The sugar tax is born out of the same vile and scum-infested middle class base as the smoking ban. The only difference being that back then it was smokers, now it is the overweight. The precedent was set a decade ago, a precedent which gave a green light for the most hideous in society to point fingers, criticise the choices of others, publicly vomit insults, and demand government force be brought to bear on people who they feel offended at seeing. That's all, just seeing!

All that's required is a section of the population eaten up by bigotry, and a handy figurehead to produce junk science, spit vitriol, and wildly exaggerate. With sugar it was this guy.
I have some previous with Prof [Graham] MacGregor. Earlier this year, I went head-to-head with him on Andrew Pierce’s LBC show. The topic: a proposed sugar tax. I went first and made the case that it was our responsibility to look after our own health and that it is the responsibility of parents to look after the health of their children. This opened the floodgates of condescension. I was talking rubbish. He had worked with poor people in deprived areas and they cannot look after themselves. It was the responsibility of people like him to look after them as he knows better. 
At the start of questioning by MPs on the Health Committee, I knew what was coming. Naturally, he favours a sugar tax, and he fully expects it to start low and increase year-on-year. Don’t be surprised when Prof MacGregor calls for 700 per cent, roughly the same as cigarettes. 
This was just the start, though.

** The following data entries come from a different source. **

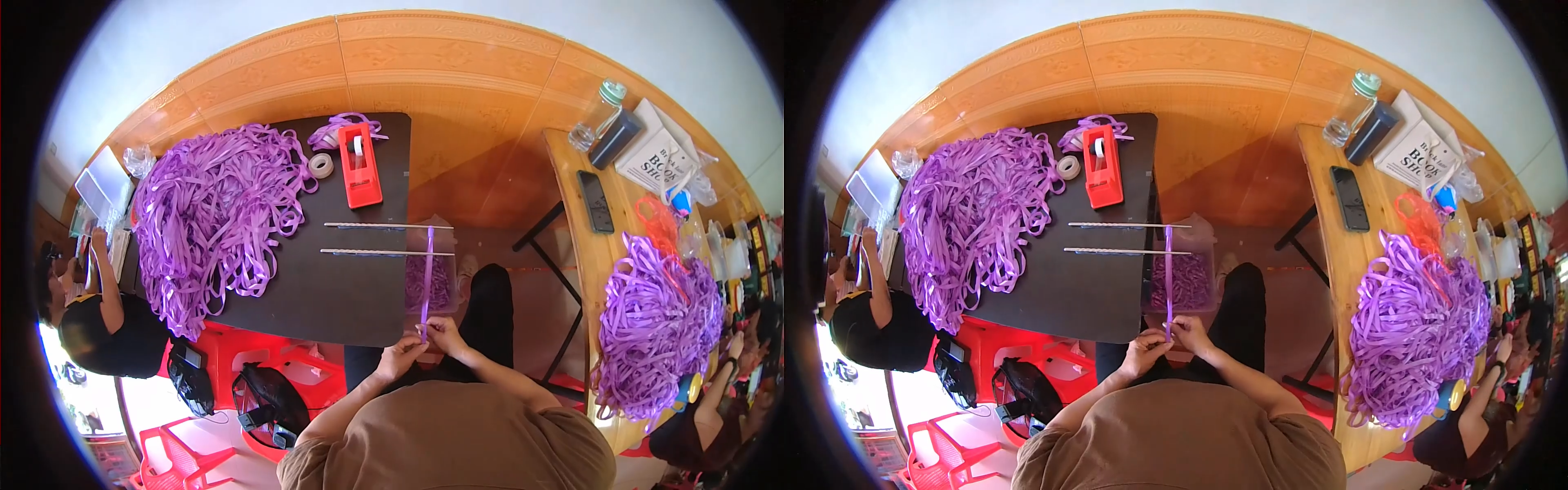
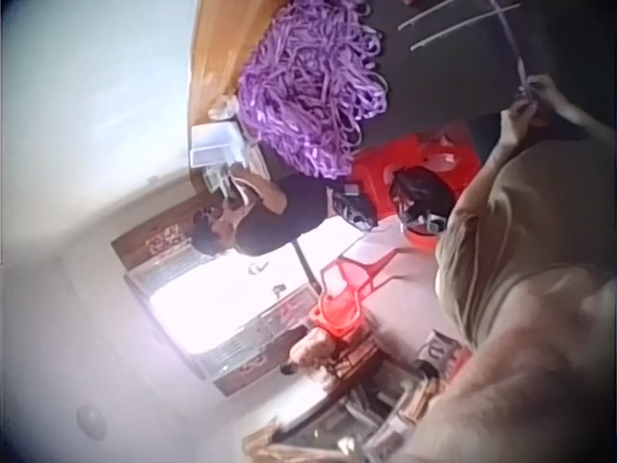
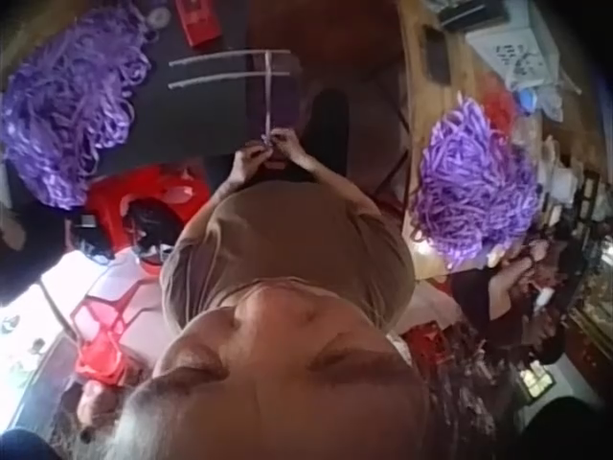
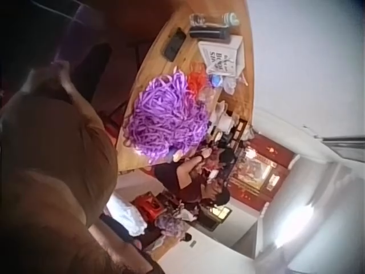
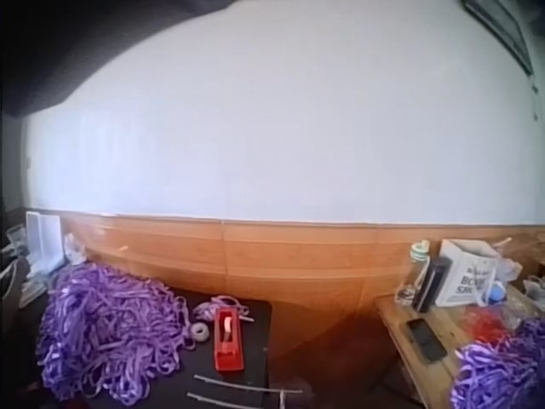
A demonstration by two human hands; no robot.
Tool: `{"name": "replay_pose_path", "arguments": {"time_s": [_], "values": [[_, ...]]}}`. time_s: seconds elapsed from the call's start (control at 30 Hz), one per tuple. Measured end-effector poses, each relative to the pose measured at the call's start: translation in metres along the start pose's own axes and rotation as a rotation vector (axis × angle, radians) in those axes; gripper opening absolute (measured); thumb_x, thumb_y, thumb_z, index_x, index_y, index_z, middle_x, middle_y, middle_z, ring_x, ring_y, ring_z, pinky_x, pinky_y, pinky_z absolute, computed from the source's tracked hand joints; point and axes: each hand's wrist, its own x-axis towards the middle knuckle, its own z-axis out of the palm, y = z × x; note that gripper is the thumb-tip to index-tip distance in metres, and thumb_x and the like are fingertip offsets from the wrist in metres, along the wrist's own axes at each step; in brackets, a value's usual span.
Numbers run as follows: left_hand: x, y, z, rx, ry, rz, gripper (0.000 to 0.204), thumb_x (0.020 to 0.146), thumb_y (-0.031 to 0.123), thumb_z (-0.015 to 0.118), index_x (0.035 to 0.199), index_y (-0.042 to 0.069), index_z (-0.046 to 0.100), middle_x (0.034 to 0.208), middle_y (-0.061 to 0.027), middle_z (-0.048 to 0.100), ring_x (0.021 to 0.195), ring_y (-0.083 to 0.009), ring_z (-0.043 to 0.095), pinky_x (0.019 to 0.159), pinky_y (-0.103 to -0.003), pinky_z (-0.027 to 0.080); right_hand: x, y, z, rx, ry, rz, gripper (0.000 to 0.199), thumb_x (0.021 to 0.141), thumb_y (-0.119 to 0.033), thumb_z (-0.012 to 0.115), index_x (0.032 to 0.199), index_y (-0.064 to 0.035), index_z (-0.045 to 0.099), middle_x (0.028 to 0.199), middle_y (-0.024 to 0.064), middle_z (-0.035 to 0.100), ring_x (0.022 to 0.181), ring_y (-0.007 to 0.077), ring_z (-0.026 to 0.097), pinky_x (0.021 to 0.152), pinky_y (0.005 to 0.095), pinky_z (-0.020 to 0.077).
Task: Wrap purple ribbon strips around parallel metal rods to assemble decorations.
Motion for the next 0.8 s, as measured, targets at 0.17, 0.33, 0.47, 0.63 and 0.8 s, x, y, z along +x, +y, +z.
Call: {"name": "replay_pose_path", "arguments": {"time_s": [0.17,0.33,0.47,0.63,0.8], "values": [[0.007,-0.017,-0.004,0.042,-0.021,-0.04,0.011,0.083,0.011,0.068,0.09,0.003,0.066,0.1,-0.002,0.056,0.079,-0.0084,0.052,0.066,-0.023,0.042,0.002,-0.004,-0.001,0.065,0.004,-0.006,0.011,0.086,-0.001,0.059,0.076,0.0013,0.062,0.068,-0.001,0.06,0.067,0.0047,0.051,0.058,0.0228,0.0403],[0.02,-0.029,0.004,0.111,0.012,-0.083,0.015,0.08,0.009,0.07,0.093,0.005,0.064,0.095,-0.0018,0.056,0.077,-0.0078,0.052,0.066,-0.022,0.042,0.005,0.01,-0.002,0.013,0.023,-0.019,0.007,0.084,0.0,0.058,0.081,0.0016,0.064,0.072,0.0005,0.062,0.068,0.0061,0.053,0.062,0.0235,0.0434],[0.026,-0.033,0.015,-0.04,0.116,-0.121,0.019,0.078,0.007,0.071,0.095,0.003,0.064,0.085,-0.0018,0.056,0.074,-0.008,0.052,0.067,-0.022,0.043,0.007,0.014,-0.004,-0.01,0.051,-0.05,0.007,0.084,0.0,0.059,0.084,0.0015,0.066,0.073,0.0015,0.064,0.069,0.007,0.056,0.064,0.0236,0.0452],[0.027,-0.049,0.018,0.145,0.202,-0.044,0.018,0.079,0.005,0.07,0.096,0.001,0.064,0.084,-0.0022,0.058,0.069,-0.0077,0.053,0.064,-0.022,0.045,0.01,0.02,-0.002,-0.02,0.053,-0.062,0.007,0.083,0.0,0.06,0.084,0.0017,0.066,0.074,0.0031,0.066,0.07,0.0076,0.058,0.064,0.0239,0.0464],[0.032,-0.048,0.019,-0.15,0.236,-0.289,0.013,0.085,0.007,0.066,0.097,0.002,0.065,0.082,-0.0029,0.06,0.059,-0.0076,0.054,0.056,-0.02,0.045,0.008,0.01,-0.003,-0.086,0.068,-0.077,0.006,0.084,-0.002,0.061,0.084,0.0011,0.066,0.072,0.0047,0.066,0.069,0.0081,0.058,0.062,0.0245,0.0463]]}}
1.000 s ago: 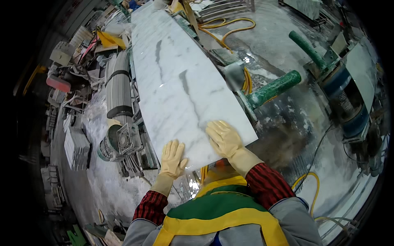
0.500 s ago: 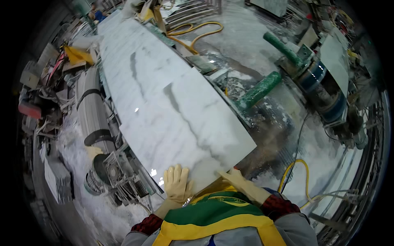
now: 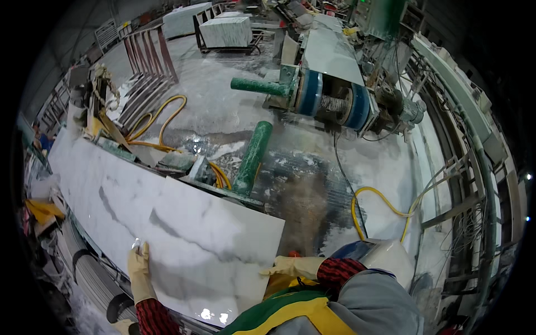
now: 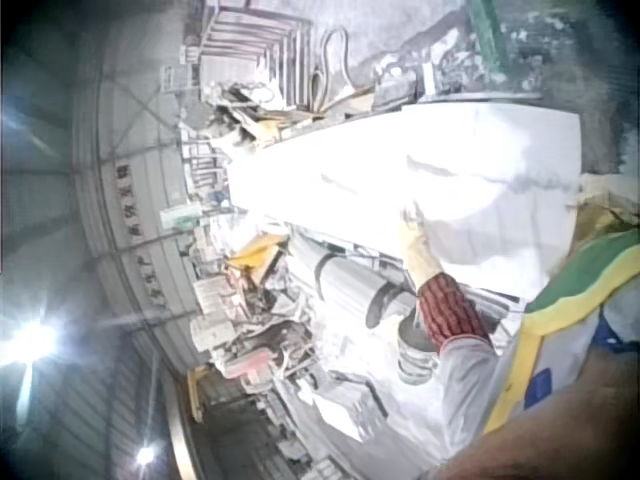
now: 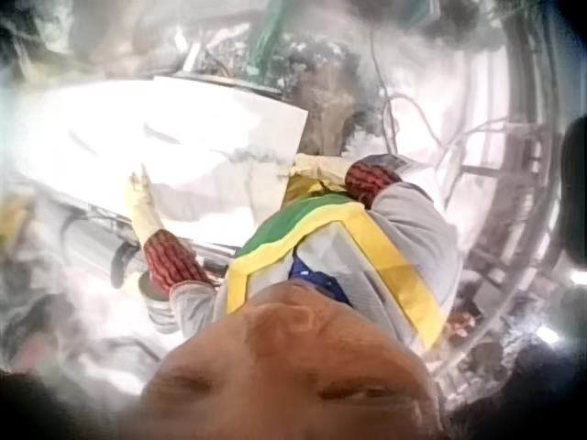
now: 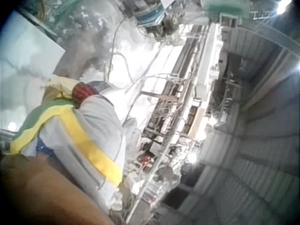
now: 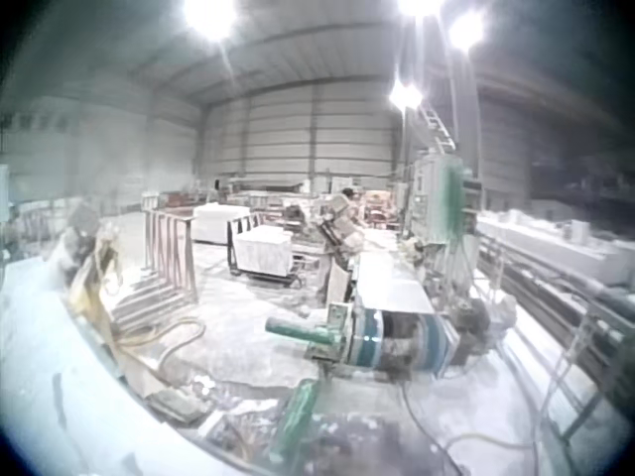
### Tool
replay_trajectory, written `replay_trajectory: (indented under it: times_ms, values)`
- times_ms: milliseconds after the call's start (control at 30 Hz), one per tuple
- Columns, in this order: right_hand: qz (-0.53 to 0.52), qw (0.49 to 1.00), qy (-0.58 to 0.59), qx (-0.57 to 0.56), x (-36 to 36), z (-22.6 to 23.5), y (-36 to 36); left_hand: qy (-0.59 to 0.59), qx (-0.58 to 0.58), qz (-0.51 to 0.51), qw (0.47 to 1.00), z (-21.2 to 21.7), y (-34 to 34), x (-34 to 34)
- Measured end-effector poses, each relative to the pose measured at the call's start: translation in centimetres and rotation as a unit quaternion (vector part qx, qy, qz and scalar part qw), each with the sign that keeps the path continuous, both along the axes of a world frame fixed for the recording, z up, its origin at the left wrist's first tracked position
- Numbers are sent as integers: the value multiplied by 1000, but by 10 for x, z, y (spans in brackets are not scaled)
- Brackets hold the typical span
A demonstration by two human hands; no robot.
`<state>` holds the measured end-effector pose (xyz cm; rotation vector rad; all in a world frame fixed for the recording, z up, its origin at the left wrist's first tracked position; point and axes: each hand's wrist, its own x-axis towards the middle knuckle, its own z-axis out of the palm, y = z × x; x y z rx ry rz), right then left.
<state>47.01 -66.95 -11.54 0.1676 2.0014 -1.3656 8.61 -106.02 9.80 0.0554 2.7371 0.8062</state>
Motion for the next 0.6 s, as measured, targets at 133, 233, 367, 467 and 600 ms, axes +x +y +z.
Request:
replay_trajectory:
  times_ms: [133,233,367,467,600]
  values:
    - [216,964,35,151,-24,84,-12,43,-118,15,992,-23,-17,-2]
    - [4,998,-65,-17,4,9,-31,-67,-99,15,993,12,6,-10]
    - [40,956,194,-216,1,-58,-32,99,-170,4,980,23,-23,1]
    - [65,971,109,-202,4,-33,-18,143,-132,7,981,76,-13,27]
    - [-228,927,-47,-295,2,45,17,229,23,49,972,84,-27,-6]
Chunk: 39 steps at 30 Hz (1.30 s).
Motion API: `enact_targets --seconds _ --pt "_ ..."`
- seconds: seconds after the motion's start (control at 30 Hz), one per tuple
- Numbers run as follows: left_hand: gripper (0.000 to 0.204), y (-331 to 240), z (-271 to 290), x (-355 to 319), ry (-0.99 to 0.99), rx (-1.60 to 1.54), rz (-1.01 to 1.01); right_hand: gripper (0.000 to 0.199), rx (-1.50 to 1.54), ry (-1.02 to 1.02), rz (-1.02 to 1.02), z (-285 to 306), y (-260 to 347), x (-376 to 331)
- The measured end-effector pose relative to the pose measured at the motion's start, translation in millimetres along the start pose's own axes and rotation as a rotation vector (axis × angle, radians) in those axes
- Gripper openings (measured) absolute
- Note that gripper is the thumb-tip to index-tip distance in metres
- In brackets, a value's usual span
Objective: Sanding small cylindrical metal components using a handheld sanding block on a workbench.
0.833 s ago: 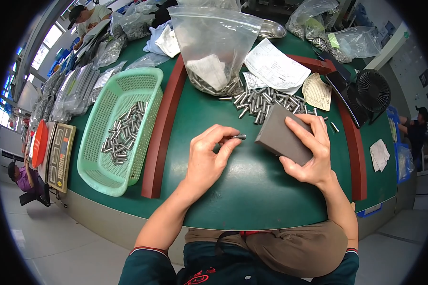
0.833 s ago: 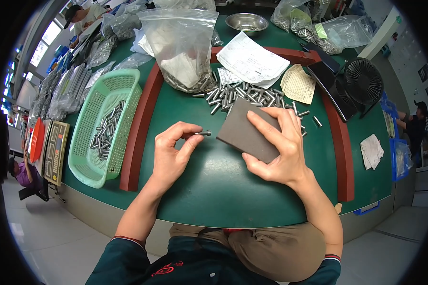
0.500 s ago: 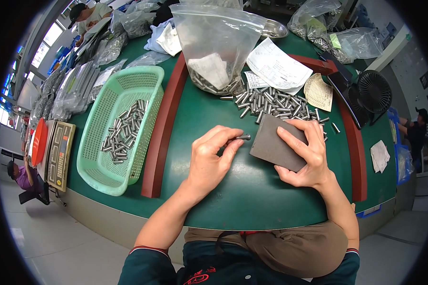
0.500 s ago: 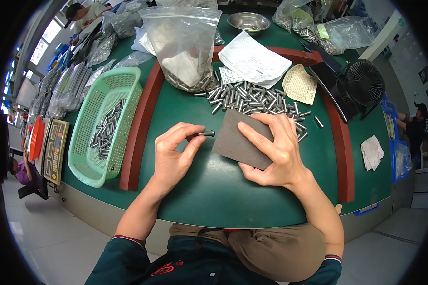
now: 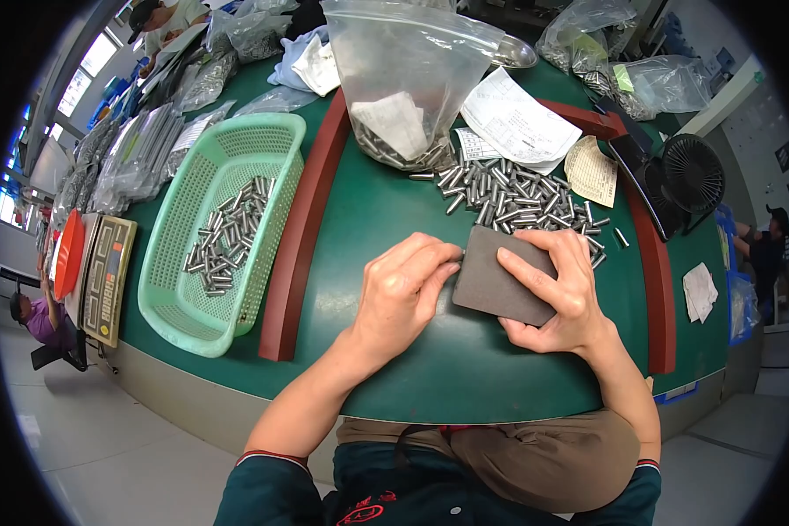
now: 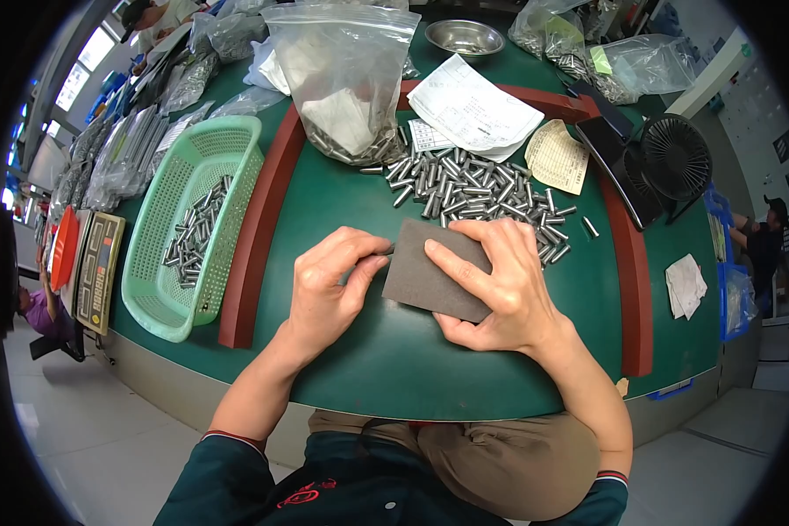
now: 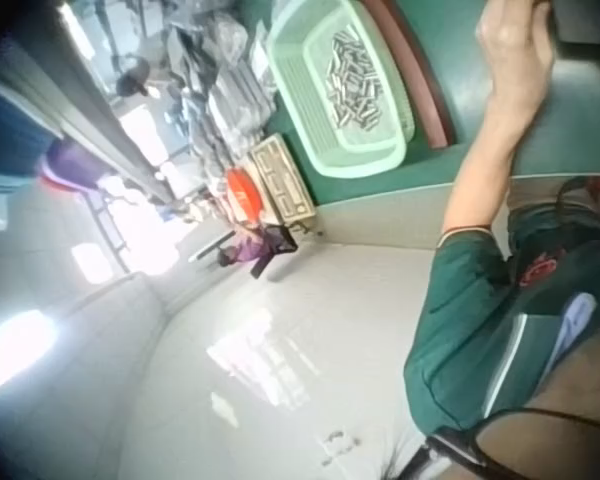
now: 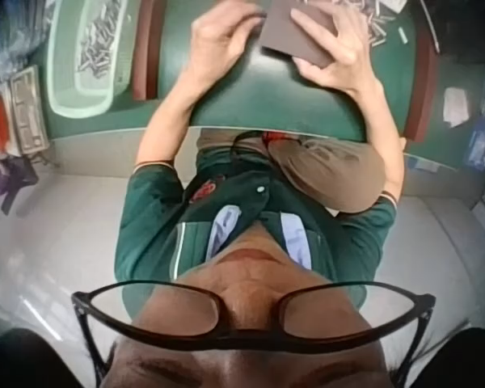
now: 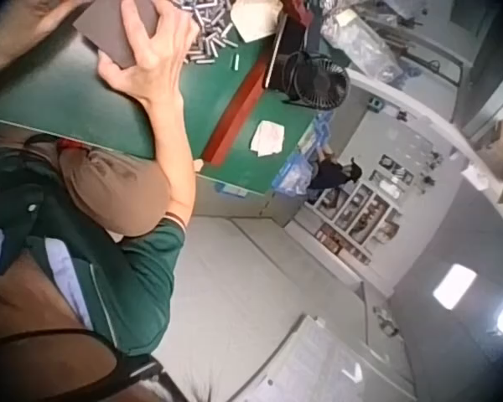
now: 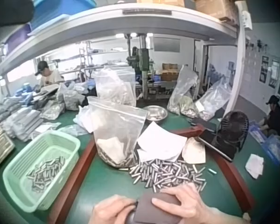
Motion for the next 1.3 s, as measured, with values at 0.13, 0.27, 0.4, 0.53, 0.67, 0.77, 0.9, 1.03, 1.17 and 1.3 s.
enact_targets --seconds 0.13,0.27,0.4,0.53,0.67,0.77,0.9,1.03,1.17,1.3 --pt "0.017 1 1 0 -0.003 0.046 -0.006 0.069 0.049 0.062 -0.002 1 4 2" --pt "0.018 -1 0 -1 0.025 0.024 -0.034 0.068 -0.014 0.044 -0.038 6 -1 3" --pt "0.017 -3 8 0 -0.013 -0.023 -0.058 0.068 -0.054 0.005 -0.032 11 1 6" --pt "0.022 -28 36 11 -0.206 0.179 -0.343 0.069 -0.237 -0.191 -0.191 28 -23 -3" --pt "0.028 -32 33 -4 -0.093 0.400 -0.550 0.068 -0.207 -0.173 -0.220 26 -24 -3" --pt "0.025 6 27 -19 0.168 0.477 -0.215 0.068 -0.203 -0.136 -0.217 24 -21 -3" --pt "0.023 -17 29 -26 -0.062 0.379 -0.346 0.068 -0.157 -0.208 -0.205 26 -23 -4" --pt "0.023 -2 28 -24 0.079 0.319 -0.107 0.067 -0.150 -0.219 -0.190 24 -22 -5" --pt "0.025 -37 28 -12 -0.017 0.251 -0.187 0.066 -0.172 -0.242 -0.224 33 -22 -4" --pt "0.027 -92 29 -15 0.074 0.059 -0.242 0.068 -0.179 -0.229 -0.261 29 -30 -9"
Point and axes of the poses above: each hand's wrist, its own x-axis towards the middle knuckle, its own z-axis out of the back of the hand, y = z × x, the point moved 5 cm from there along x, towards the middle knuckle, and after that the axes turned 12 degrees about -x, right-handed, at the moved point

As he started moving up through the gears, Prof MacGregor revealed that he doesn’t just want sugary drinks taxed, he wants those with artificial sweeteners taxed too. Even though a sugar tax would be regressive, he attacked Jeremy Hunt for calling it that, and described it as a “desperate ploy” on the Health Secretary’s behalf. He openly displayed his hatred of the food industry. He wants all advertising of unhealthy food banned, and thinks the food industry kills more than tobacco manufacturers. 
As he was cruising in top gear, he also came out with this gem. Prof MacGregor has worked in Tooting amongst the socially deprived, and he claimed that everyone living on the estates in Tooting is obese. Not just some, the majority, no, everyone.
To the vast majority of us MacGregor is a crank who makes shit up about his personal irrational prejudice about a pretty minor problem because he's a revolting, froth-mouthed cocksnorter of biblical proportion, but when heard by fellow gut-wrenchingly repellent snobs, it's an invitation to be the most vile they can be.

Jamie Oliver, a man perfectly described by the Speccie as "a chef whose own waistline has expanded as fast as his ego", exemplified this ugly triumphalism over those he feels are inferior to him when interviewed by the BBC.


With these two sickening people leading the charge, is it any wonder the foul and the loathsome come crawling out of the woodwork.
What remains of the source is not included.